Only lines that contain the word "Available" belong in the answer; copy them from the records below.

###

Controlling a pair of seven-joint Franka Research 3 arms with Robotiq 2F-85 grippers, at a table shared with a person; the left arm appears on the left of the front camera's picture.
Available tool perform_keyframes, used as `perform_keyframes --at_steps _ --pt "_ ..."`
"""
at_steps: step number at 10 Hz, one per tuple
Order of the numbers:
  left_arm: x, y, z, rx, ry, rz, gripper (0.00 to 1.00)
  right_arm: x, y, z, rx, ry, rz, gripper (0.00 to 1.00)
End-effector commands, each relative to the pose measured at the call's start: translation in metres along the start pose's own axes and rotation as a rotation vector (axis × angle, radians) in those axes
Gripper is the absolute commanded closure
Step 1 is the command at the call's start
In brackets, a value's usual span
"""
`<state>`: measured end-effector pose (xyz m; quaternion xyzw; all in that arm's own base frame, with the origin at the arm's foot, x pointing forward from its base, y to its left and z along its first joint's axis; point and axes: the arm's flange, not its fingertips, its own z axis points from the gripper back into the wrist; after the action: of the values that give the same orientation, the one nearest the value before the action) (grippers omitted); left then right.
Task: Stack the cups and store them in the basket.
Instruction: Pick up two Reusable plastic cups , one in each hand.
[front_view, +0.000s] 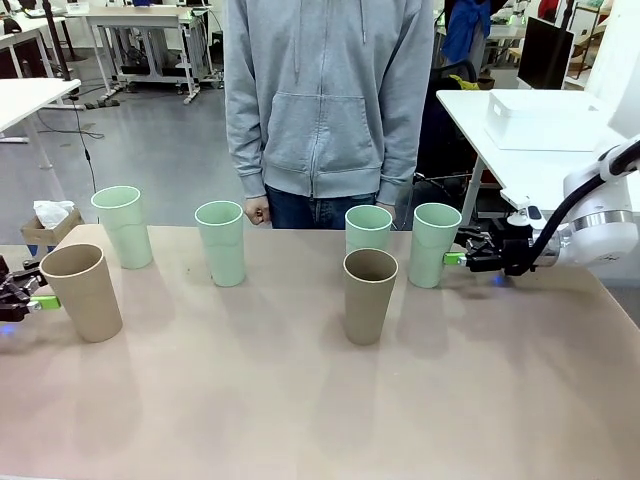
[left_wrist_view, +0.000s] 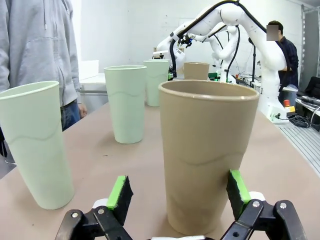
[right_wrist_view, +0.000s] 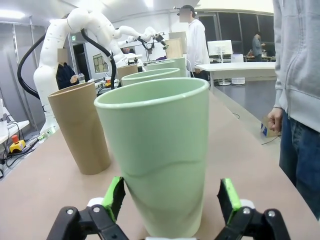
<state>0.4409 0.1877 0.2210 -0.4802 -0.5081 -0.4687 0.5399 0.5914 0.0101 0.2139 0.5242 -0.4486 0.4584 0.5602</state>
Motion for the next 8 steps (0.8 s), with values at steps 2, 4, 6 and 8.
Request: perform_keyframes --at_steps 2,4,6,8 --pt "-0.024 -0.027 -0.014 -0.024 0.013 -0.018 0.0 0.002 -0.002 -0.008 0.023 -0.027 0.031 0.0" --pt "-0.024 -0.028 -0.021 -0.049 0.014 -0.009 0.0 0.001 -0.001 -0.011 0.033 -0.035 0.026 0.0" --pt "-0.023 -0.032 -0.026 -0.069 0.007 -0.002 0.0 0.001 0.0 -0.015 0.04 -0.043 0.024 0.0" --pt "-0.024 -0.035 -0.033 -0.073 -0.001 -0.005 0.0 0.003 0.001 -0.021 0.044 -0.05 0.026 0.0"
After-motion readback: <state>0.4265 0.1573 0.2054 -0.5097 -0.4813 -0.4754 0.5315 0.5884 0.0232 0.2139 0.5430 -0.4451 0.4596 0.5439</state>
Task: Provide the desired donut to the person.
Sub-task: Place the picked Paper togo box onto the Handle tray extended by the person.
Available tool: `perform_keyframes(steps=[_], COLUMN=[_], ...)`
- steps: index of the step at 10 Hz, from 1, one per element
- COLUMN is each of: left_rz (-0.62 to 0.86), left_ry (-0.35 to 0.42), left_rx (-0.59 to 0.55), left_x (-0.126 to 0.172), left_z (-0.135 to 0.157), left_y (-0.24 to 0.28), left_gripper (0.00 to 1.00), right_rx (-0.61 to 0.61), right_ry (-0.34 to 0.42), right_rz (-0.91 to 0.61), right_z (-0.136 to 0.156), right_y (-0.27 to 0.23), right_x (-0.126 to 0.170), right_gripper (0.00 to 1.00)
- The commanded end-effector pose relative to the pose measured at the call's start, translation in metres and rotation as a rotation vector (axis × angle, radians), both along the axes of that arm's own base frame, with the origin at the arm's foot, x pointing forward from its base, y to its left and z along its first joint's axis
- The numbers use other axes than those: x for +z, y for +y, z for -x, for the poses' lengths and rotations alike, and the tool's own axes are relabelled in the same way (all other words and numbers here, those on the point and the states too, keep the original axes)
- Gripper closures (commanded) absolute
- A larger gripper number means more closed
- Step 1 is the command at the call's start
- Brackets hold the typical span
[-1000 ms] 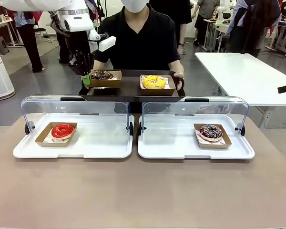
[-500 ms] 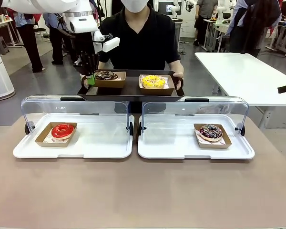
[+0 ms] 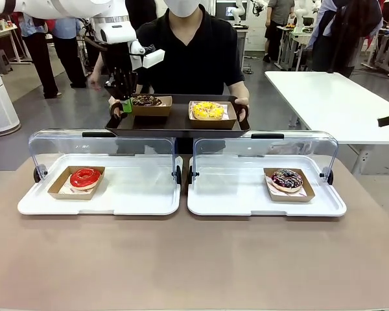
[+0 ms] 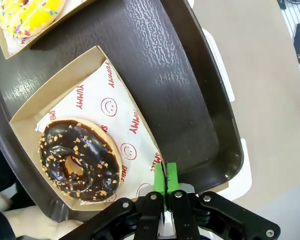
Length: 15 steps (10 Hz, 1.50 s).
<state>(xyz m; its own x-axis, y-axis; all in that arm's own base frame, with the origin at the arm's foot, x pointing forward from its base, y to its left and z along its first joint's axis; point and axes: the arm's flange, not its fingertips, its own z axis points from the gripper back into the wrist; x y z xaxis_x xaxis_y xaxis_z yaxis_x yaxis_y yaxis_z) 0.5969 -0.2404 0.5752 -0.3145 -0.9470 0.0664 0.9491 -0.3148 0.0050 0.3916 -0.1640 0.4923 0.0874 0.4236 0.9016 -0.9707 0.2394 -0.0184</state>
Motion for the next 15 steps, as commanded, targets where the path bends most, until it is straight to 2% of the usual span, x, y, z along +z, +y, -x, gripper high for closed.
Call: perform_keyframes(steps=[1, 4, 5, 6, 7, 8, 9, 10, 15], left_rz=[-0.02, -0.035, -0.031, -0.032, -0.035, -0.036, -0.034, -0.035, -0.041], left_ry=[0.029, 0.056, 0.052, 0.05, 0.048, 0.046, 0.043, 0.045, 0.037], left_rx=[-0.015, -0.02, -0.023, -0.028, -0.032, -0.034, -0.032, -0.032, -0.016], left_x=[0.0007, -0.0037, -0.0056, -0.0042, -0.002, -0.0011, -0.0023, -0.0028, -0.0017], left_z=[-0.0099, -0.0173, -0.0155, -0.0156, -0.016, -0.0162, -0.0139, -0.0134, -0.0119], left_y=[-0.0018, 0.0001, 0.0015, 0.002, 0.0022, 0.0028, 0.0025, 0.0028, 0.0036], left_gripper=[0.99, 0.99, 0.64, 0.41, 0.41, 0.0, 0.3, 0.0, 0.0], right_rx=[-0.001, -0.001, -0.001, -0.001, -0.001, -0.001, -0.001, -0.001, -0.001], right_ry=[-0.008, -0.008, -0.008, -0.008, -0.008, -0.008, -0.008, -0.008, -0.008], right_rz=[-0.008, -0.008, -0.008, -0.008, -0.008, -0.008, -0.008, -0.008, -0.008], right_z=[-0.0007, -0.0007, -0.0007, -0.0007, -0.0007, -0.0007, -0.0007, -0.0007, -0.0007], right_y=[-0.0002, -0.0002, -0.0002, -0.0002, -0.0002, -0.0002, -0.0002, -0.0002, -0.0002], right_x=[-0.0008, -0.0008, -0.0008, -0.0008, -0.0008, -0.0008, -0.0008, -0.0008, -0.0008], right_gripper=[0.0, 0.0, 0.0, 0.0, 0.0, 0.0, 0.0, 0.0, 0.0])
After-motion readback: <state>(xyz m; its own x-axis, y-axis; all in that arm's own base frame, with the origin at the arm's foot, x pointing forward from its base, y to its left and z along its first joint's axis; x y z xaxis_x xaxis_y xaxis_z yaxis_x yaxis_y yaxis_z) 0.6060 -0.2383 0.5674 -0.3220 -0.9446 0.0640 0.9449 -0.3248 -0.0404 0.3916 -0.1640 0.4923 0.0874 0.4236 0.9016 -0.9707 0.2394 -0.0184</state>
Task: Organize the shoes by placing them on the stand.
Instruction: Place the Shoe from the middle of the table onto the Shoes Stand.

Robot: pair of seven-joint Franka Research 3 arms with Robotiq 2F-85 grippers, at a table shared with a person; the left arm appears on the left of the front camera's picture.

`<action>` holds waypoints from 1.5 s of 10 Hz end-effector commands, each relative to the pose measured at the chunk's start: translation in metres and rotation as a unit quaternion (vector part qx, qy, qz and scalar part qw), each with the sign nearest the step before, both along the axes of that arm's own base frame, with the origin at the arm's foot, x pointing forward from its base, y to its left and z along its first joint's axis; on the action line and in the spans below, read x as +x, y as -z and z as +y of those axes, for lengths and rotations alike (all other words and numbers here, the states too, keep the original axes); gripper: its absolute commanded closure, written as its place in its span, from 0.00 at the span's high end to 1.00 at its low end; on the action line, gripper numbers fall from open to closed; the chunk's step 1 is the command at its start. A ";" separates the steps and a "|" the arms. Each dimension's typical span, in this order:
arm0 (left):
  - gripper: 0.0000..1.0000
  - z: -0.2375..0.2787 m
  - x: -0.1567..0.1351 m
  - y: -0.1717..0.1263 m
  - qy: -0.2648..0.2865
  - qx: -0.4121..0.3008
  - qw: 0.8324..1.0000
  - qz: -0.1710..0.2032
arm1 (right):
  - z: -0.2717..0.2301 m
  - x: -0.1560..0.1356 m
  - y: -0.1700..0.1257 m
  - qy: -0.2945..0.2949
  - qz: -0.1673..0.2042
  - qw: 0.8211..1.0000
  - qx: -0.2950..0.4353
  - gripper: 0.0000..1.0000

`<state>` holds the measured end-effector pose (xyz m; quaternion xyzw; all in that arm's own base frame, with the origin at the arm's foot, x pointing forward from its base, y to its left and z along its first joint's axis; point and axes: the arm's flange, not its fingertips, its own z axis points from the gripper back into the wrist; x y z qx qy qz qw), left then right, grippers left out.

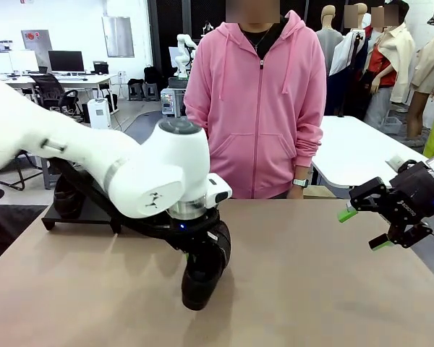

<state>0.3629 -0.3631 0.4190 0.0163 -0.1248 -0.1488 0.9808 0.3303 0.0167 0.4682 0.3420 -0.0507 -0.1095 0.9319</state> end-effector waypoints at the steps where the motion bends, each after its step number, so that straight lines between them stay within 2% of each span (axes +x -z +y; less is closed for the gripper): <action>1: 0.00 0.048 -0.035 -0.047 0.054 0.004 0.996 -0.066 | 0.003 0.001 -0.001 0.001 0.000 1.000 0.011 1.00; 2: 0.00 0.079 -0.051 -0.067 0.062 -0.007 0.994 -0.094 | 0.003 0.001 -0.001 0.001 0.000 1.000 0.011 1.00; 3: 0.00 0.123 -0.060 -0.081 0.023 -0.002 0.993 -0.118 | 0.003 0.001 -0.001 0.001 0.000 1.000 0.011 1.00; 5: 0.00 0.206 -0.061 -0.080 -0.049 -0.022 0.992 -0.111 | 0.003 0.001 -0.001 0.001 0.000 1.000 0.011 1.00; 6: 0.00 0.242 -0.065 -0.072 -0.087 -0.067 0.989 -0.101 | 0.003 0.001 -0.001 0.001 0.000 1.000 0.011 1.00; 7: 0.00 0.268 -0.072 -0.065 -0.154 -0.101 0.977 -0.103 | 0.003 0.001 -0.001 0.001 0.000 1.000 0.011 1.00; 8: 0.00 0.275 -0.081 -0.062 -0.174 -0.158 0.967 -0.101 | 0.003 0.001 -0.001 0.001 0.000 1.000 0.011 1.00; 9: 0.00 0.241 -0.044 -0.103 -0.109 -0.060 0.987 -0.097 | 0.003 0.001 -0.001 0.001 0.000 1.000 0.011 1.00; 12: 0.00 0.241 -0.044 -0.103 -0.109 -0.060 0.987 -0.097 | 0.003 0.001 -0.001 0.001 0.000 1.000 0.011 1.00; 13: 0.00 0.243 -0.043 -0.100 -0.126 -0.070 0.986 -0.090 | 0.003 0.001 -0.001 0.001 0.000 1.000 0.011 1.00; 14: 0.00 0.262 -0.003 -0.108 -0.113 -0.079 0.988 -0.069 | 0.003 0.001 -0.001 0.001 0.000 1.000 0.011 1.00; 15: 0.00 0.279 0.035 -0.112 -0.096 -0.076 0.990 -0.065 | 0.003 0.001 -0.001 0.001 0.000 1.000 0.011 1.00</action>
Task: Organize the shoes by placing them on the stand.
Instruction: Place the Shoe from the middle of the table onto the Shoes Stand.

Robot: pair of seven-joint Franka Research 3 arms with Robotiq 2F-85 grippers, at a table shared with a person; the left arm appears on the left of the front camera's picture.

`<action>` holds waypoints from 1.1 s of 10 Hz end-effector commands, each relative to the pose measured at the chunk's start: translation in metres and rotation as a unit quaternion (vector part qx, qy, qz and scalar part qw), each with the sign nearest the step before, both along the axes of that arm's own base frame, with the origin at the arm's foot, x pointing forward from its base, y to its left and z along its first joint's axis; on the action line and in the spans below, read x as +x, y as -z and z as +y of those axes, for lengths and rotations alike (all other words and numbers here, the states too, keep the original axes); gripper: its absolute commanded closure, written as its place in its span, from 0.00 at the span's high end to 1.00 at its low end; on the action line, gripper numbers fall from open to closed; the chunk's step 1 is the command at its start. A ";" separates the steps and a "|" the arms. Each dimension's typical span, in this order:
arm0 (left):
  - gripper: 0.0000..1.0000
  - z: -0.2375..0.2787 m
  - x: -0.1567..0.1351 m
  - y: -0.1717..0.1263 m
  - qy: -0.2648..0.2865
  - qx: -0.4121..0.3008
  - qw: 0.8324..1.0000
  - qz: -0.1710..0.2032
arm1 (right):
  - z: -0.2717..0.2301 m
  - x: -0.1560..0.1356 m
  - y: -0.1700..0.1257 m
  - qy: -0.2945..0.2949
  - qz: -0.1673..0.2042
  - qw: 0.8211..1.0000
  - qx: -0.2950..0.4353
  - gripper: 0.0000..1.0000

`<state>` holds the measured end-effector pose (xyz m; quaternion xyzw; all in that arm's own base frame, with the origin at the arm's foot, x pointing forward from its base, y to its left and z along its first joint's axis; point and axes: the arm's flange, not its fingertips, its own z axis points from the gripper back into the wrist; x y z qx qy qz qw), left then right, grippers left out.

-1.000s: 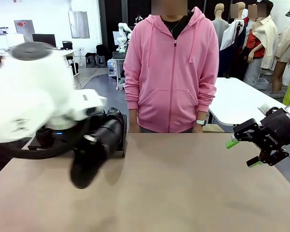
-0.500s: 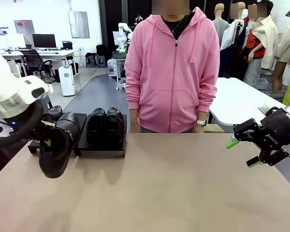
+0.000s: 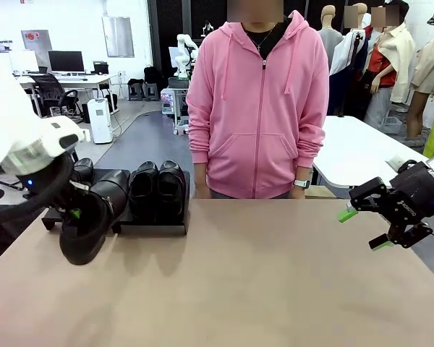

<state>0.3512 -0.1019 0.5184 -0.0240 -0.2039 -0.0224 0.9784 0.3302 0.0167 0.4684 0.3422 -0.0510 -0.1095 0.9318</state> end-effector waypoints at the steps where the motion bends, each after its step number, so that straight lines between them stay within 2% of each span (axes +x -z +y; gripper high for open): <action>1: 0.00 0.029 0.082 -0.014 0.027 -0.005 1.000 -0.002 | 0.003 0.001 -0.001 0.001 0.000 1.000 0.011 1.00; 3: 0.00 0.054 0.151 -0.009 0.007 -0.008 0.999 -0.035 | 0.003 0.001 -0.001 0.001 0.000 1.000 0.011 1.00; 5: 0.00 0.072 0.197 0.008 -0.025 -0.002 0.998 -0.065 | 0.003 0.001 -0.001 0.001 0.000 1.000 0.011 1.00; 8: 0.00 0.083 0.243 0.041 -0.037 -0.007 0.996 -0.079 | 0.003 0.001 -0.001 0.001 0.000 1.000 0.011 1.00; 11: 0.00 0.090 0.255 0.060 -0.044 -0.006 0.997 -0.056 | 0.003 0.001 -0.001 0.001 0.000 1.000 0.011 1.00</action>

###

• Response below:
Available tool perform_keyframes, used as `perform_keyframes --at_steps _ --pt "_ ..."`
Available tool: `perform_keyframes(steps=[_], COLUMN=[_], ...)`

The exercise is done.